Try telling that to the next EL James-wannabes.


Other news
  • Rachel Carson, author of Silent Spring and green revolutionary. Could she have been among the first modern eco-warriors?
  • Thomas Pynchon changes his mind, agrees to e-publish his books.
  • 'Enhanced' kids' e-books do not enhance literacy, study suggests. So y'all can cut it out now.
  • Will Myanmar's new political dawn shine a light on its suppressed writings? Or will the recent ethnic clashes herald - at least - a partial return to the bad old days?
  • Auguste Escoffier (1849-1935): master chef, kitchen reformer, cuisine codifier ... and grifter?
  • Indonesian publisher reportedly burns copies of its own book following protests over the book's allegedly incendiary content. No, I don't think that's part of the annual haze-causing fires...
  • This article, apparently, has 70 words/phrases that are banned in China. And the Great Firewall is getting more sensitive. I mean, come on... "Teletubbies"?
  • "...we are all Spartacus." Kirk Douglas's simple, moving piece on being American and the human spirit.
  • Creationism enters textbooks in South Korea, the country reportedly offering to help ours reach developed nation status. Give us your tech, Korea, but not your ideology, thanks. We've needed help with our broadband infrastructure for a long time.

Monday 18 June 2012

News: Self-Publishing, Book Criticism and Summer Reading

Last week, I re-installed Diablo II to compensate for my ineligibility to play the sequel: you have to log onto Blizzard's server to play, apparently, and my broadband Internet service needs improvement. For one, the line drops on occasion.

No, I haven't forgotten about the several pending book review assignments. Yet.


Self-publishing stories
Here are 25 things this guy thinks you need to know about self-publishing. He also has a guide to self-publishing that ... looks like it's being updated as time rolls by.
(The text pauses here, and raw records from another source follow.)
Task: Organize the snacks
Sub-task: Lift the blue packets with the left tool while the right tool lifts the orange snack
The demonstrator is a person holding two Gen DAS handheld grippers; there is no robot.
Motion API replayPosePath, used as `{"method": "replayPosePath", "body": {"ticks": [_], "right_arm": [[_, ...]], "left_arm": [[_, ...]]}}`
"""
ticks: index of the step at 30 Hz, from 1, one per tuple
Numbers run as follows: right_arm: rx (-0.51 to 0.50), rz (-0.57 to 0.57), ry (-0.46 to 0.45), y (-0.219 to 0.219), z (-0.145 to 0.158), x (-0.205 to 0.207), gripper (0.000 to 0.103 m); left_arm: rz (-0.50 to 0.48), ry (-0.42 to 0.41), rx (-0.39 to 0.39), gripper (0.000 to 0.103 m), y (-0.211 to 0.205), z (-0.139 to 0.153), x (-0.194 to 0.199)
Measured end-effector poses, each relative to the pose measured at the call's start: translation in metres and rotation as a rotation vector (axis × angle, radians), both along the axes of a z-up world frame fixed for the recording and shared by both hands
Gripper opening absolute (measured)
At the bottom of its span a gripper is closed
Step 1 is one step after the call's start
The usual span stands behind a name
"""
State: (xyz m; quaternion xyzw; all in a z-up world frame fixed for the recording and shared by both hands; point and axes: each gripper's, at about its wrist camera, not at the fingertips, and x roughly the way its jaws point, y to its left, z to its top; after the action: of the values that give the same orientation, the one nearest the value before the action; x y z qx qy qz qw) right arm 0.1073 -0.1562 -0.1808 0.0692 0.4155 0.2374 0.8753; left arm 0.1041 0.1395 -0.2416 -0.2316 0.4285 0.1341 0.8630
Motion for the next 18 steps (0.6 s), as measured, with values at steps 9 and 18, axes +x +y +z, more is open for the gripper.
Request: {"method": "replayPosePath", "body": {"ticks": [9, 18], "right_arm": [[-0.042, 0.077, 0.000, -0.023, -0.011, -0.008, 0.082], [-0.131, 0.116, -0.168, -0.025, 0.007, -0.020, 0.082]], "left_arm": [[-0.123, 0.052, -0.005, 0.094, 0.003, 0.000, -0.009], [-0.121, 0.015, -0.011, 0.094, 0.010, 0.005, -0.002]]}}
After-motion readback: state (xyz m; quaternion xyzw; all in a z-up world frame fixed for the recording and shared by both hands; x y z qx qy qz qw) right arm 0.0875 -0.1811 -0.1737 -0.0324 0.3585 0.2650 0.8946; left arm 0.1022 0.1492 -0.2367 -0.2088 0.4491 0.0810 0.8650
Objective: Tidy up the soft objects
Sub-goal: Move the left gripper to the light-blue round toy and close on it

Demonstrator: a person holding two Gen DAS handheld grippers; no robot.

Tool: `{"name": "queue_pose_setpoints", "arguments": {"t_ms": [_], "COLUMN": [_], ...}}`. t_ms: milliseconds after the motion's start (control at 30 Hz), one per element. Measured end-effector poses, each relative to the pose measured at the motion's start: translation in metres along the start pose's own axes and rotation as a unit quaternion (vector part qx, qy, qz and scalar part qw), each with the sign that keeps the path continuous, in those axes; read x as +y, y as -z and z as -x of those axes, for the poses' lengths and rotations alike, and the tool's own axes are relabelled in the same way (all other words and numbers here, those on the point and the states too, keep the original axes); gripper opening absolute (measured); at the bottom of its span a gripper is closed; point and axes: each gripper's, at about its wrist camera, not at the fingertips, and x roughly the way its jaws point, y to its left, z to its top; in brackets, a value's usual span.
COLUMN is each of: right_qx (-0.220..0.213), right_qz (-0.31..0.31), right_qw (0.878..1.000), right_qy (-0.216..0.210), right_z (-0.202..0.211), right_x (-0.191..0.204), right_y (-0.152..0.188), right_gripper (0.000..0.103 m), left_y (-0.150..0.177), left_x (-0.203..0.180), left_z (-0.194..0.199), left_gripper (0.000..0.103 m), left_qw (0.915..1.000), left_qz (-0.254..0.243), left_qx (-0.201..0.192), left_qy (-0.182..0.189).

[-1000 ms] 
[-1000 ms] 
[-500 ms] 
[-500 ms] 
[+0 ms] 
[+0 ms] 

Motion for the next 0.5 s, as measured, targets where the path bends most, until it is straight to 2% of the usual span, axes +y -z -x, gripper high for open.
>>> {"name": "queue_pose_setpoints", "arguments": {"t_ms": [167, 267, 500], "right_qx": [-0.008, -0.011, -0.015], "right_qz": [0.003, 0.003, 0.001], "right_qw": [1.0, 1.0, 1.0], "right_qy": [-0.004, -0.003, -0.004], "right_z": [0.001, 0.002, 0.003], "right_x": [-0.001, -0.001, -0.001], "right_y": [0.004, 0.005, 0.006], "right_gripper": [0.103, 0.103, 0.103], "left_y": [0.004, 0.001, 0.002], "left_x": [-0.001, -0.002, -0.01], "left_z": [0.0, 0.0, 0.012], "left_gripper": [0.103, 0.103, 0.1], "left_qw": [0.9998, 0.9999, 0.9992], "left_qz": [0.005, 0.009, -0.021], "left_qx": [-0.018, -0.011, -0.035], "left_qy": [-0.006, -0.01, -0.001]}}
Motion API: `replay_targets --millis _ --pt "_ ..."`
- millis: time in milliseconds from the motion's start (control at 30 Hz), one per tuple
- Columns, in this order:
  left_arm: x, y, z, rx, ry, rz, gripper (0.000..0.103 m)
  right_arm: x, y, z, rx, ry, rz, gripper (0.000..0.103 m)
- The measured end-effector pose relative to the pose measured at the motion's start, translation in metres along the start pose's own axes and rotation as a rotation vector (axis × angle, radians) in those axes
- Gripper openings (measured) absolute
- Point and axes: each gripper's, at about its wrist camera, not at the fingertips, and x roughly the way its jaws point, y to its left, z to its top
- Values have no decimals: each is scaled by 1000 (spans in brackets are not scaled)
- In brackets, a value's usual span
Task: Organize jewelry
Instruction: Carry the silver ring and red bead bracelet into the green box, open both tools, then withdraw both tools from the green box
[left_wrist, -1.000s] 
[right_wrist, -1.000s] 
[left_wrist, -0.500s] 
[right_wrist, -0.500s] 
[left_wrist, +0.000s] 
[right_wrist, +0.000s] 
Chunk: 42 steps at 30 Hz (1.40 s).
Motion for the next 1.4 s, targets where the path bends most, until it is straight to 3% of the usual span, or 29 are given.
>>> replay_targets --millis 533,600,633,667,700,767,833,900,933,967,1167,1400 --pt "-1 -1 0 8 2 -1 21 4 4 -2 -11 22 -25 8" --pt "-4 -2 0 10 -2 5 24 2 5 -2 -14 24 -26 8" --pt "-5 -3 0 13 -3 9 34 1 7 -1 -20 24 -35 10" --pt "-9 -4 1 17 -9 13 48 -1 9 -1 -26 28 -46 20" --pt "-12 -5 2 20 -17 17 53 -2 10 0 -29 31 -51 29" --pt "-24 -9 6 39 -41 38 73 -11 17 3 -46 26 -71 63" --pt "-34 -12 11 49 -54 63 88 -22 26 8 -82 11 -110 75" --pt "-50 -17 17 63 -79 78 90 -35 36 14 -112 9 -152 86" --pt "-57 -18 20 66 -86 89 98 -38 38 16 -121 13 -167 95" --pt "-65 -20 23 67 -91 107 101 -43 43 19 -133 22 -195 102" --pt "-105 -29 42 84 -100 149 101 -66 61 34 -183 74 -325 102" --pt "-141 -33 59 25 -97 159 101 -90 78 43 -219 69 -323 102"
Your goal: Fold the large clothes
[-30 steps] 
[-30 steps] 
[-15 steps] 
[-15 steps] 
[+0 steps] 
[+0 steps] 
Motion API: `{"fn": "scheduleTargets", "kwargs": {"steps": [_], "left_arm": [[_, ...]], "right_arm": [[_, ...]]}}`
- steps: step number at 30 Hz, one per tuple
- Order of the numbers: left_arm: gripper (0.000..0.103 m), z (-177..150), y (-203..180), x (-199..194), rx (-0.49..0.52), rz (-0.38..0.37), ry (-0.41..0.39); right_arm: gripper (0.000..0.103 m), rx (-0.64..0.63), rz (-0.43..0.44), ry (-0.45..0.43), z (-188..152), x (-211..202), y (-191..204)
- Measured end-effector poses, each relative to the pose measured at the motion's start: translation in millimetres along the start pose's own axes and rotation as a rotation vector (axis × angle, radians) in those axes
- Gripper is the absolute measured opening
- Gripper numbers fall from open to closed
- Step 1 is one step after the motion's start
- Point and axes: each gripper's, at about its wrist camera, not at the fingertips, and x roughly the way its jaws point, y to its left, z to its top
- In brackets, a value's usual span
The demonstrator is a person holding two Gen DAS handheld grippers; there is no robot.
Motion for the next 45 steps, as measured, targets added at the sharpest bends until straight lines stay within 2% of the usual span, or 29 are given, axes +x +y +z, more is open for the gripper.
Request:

As in traditional publishing, there are various pitfalls in self-publishing, including reviewers who won't read your self-published book. But don't be discouraged; there are some successes, though not in the same league as that gussied-up piece of Twilight fan-fiction.

For Matt Forbeck though, one book a year is slacking. So he's writing 12. Not sure if he can do that next year. Not long after I tweeted my misgivings, Forbeck responded:




Let's wish him all the best! (I'm giving this tweet-quoting format a la Daily Kos a whirl - I love fiddling with CSS.)


"Show us what he does and how."
TNR book critic Ruth Franklin, among other things, bemoans the 'taming' of book reviews and calls for sharper commentary. The recipient of the 2012 Roger Shattuck Prize in literary criticism sounds like she wants reviewers to go back to being the gatekeepers of standards, instead of helping to selling books.

"Not all books are worth reading; some are dull, some are poorly written, and others can actually have a pernicious effect on our culture," she said at the ceremony. "It’s the task of the critic to champion books that deserve to be championed, and to take a stand against those that have the power to harm. And anyone who doesn’t believe that books have the power to harm is not taking them seriously enough."


Season's flavours and picks
Haagen-Dazs is calling for contributions to what is promised to be the next "great summer read". Sounds like it will involve ice cream. For those who are stil figuring out what to read this summer (and can't wait for the Haagen-Dazs book), here's a (really long) flowchart to help you decide.

And hey, guys! Here are some books to pick (and avoid) for luck with girls, especially you hound-dogs at the beach or public park. Might be hard to do with e-readers, though.


Summer Hay fever and book exposé
Writing about sex: women do it better, according to Martin Amis, who spoke at the recently concluded Hay Festival. That's some validation for EL James, et al. Also at Hay, a new, more 'realistic' Bond novel was announced by William Boyd. It's expected in autumn 2013.

Across the Atlantic, we have a dispatch from the recently concluded BookExpo America, where musicians discussed the digital future of music and print.